La saliva es una muestra en la que se detecta con alta sensibilidad SARS CoV-2 en individuos sintomáticos y en etapas tempranas de aparición de síntomas21, y también existe una mayor tasa de detección en saliva entre 3 y 5 días después del inicio de los síntomas22, ya que la carga viral de SARS CoV-2 y la presencia de ARN viral en la primera semana después del inicio de los síntomas es mayor, luego disminuye con el tiempo25. En este estudio observamos tres resultados discordantes en muestras de saliva, que fueron negativas para SARS CoV-2 y positivas para HNF, probablemente esta diferencia este más relacionada con el período de recolección de la muestra ya que dos de las tres muestras discordantes se recolectaron 20 días después del inicio de los síntomas, lo que podría explicar la discordancia observada. Como en otros reportes26-28, también observamos que la saliva tiene valores medios de CT más altos que la muestra de HNF cuando comparamos de valores los CT en muestras emparejadas de HNF y saliva (Figura 1), sugiriendo que la carga viral en saliva es más baja que en HNF. Sin embargo se ha reportado valores de Ct más bajos en saliva que en HNF en muestras con resultados concordantes20. Con respecto a la contaminación de las muestras de saliva con esputo, creemos que este factor no ha influenciado los resultados obtenidos, ya que, por una parte, las muestras fueros obtenidas de forma pasiva, y por otra parte se ha descrito que el esputo proporciona tasas significativamente más altas de detección de ARN del SARS CoV-2 que en muestras de HNF29, lo que no es nuestro caso, ya que los valores de CT en saliva siempre fueron mayores que en muestras de HNF.

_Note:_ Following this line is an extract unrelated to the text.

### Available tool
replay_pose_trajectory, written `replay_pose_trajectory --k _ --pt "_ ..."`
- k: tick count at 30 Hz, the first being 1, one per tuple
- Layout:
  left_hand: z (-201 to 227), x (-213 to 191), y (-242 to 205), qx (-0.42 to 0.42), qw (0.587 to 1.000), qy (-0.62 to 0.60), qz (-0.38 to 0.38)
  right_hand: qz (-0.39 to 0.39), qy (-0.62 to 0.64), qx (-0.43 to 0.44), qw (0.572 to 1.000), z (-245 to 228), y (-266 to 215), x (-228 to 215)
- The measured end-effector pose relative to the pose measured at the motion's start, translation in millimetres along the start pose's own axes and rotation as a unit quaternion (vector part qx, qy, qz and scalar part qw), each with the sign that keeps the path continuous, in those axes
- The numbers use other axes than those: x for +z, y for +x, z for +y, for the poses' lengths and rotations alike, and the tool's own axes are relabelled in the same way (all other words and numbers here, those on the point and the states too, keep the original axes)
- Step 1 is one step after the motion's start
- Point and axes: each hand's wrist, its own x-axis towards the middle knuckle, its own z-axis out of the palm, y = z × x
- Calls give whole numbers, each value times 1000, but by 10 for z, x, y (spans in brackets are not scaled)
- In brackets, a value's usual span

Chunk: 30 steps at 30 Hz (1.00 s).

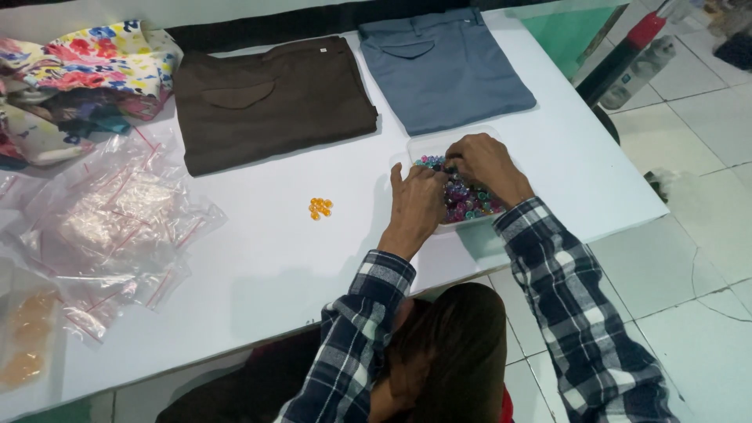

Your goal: Sorting yellow buttons from a container of mixed colored buttons and placing them on a table

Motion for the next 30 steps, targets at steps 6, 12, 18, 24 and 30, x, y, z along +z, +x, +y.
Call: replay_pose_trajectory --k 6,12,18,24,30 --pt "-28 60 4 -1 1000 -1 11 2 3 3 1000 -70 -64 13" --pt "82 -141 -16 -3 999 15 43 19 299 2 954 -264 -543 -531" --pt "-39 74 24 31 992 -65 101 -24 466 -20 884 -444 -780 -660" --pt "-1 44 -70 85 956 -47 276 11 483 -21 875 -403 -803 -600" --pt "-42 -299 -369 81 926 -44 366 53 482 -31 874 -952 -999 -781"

Una gran limitación de nuestro estudio es el pequeño número de sujetos incluidos en la muestra. A este respecto, cabe resaltar que los primeros estudios reportados el 2020 analizando la saliva fueron realizados en un número de muestras reducido, estos resultados que mostraron su eficacia como muestra alternativa fueron luego corroborados con estudios que incluyeron mayor población muestral. En nuestro caso una limitante mayor fue la cantidad de dispositivos recolectores de saliva disponibles, además de la difícil adherencia de pacientes al estudio.

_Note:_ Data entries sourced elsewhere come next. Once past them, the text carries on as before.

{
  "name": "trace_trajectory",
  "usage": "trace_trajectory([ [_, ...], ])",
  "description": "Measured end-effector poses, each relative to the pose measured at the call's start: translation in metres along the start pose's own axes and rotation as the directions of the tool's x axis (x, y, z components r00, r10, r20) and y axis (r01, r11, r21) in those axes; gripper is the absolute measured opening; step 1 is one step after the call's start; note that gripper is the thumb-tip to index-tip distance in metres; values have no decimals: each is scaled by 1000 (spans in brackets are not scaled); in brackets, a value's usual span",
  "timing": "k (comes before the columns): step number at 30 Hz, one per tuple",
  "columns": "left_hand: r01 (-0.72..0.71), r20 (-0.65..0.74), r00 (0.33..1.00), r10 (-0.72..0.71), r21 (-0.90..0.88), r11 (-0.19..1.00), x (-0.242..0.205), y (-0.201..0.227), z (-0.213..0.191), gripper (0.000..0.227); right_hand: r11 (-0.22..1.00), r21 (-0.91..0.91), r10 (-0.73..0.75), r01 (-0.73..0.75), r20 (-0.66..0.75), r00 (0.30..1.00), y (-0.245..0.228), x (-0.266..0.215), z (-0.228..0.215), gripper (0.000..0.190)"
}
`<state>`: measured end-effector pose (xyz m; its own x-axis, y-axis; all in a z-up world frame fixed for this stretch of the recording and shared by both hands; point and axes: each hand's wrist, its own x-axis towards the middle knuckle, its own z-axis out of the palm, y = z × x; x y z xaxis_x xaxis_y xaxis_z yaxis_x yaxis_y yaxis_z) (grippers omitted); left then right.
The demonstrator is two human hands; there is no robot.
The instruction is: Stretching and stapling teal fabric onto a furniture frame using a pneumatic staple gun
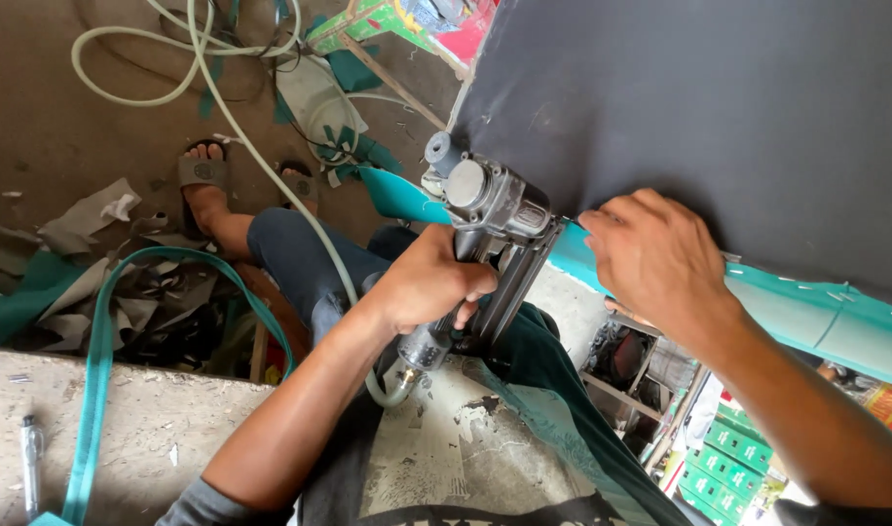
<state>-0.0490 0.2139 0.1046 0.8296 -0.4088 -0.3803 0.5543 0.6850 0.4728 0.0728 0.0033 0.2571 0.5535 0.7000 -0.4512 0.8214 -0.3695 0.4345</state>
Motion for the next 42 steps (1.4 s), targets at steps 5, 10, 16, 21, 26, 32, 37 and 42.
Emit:
trace_trajectory([
  [5, -97, 29, 995, 99, -64, 993, -4, -22, 0, 5, 991, -94, -97, 93, -42, 994, 7, -11, 29, 5],
  [10, -155, 14, 987, 158, -119, 981, -3, -37, -2, 5, 986, -132, -120, 105, -117, 986, 9, -15, 46, 8],
  [16, -204, 29, 977, 213, -186, 961, 4, -47, -5, 5, 1000, 14, 14, -11, -249, 969, 9, 1, 18, 23],
  [21, -186, 33, 980, 195, -179, 966, 6, -35, -6, 5, 975, 192, -82, 115, -170, 982, 2, 14, -12, 21],
  [26, -137, 47, 988, 148, -193, 972, 11, -32, -2, 5, 971, 150, 166, -187, 137, 976, -4, 12, 3, 17],
  [32, -104, 32, 993, 112, -192, 976, 23, -36, -2, 4, 946, 199, 210, -257, 233, 950, 0, 22, -4, 10],
  [37, -66, 18, 997, 69, -140, 988, 28, -32, 0, 7, 949, 259, 159, -181, 103, 982, 10, 18, 7, 9],
  [42, -87, -7, 996, 87, -128, 988, 8, -2, 2, 8, 921, 381, 61, 74, -330, 942, 8, 14, -45, 24],
])
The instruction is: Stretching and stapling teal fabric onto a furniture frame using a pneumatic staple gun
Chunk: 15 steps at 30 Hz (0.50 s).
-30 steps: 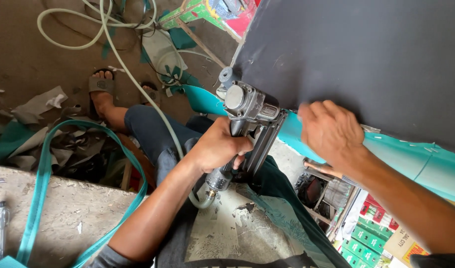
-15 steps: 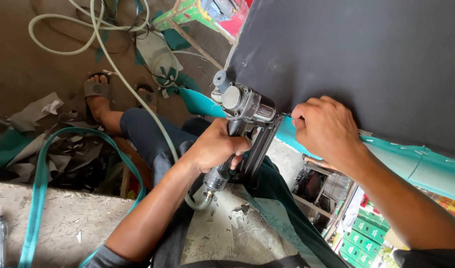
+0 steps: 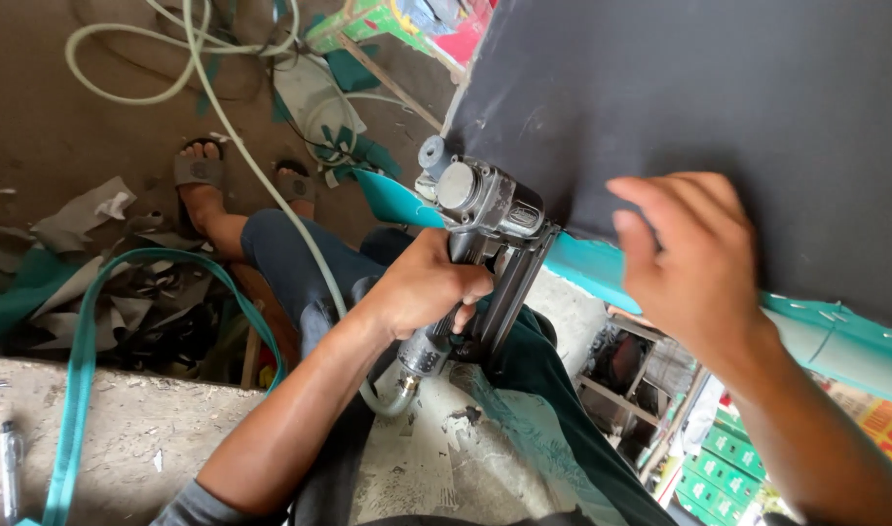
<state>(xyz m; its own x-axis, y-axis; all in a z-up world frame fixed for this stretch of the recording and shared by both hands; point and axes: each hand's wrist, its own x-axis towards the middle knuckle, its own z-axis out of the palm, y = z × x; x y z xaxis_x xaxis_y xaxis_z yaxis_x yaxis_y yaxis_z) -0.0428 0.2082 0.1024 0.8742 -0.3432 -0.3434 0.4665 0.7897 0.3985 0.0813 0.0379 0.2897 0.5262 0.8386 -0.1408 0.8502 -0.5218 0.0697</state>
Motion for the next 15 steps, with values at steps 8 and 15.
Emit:
trace_trajectory([
  [8, 15, 130, 991, -41, 199, 980, -16, 22, 17, 31, 997, -32, 67, -70, -82, 994, -4, -21, -42, 14],
  [15, 34, 103, 993, -61, 242, 970, -20, 23, 23, 30, 998, -18, 54, -56, -91, 994, -2, -21, -41, 13],
])
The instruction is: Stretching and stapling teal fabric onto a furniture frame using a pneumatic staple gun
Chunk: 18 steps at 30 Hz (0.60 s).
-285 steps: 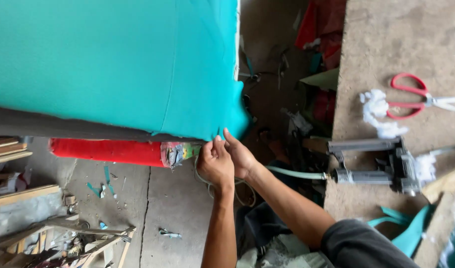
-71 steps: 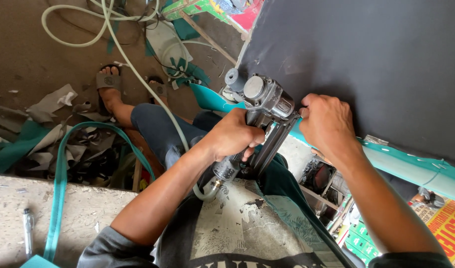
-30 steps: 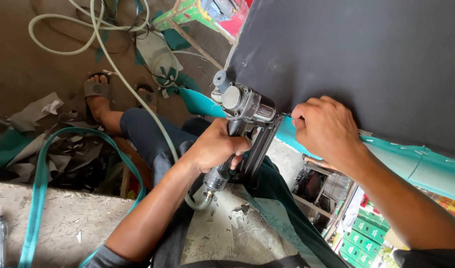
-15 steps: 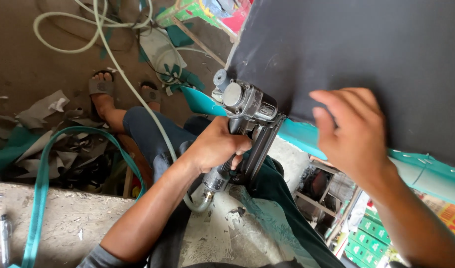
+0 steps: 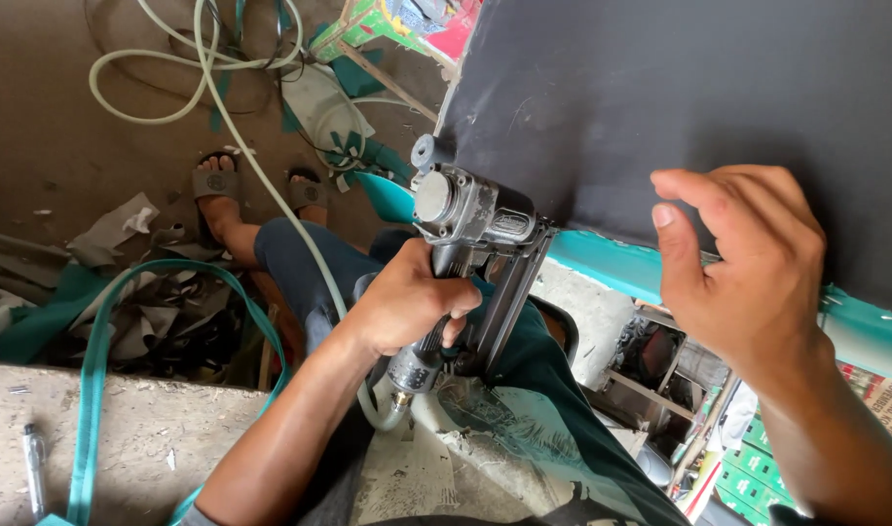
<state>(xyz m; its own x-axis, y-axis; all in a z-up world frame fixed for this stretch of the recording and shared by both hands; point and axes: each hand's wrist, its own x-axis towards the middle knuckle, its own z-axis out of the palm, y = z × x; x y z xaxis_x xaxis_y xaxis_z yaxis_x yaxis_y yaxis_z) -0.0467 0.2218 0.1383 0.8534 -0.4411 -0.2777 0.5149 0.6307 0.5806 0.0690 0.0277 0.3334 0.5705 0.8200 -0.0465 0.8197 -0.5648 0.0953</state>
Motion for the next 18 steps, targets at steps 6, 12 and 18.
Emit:
trace_trajectory([
  [6, 0, 0, 1000, 0, 21, 1000, 0, 1, 3, 32, 1000, 12, -4, 4, 11, 1000, 0, 3, 1, 13],
  [12, 11, 11, 1000, -11, -13, 1000, 12, 1, 7, 25, 1000, 24, -5, 5, 15, 1000, 2, 3, 0, 13],
  [18, 146, -45, 989, -143, 76, 986, 16, 18, 11, 31, 997, 76, -31, 28, 31, 999, 2, 7, -1, 16],
])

Consideramos que los resultados de este estudio contribuyen a mejorar la evidencia de que las pruebas en saliva pueden representar una alternativa a las muestras de HNF en entornos comparables a la situación boliviana, donde las instituciones de salud han enfrentado saturación de sus recursos humanos y técnicos con un impacto directo en la calidad de la atención. También este tipo de muestra disminuiría el rechazo de las personas a tomas consecutivas, facilitando entre otros aspectos estudios epidemiológicos. Estos resultados incentivan a considerar el uso de la saliva como una buena alternativa para la recolección de muestras para el diagnóstico de Covid-19 en nuestro medio. Se recomienda más estudios para estandarizar diferentes métodos o dispositivos de recolección de muestras de saliva para la detección de SARS CoV-2 y para su uso en la detección de otros virus respiratorios.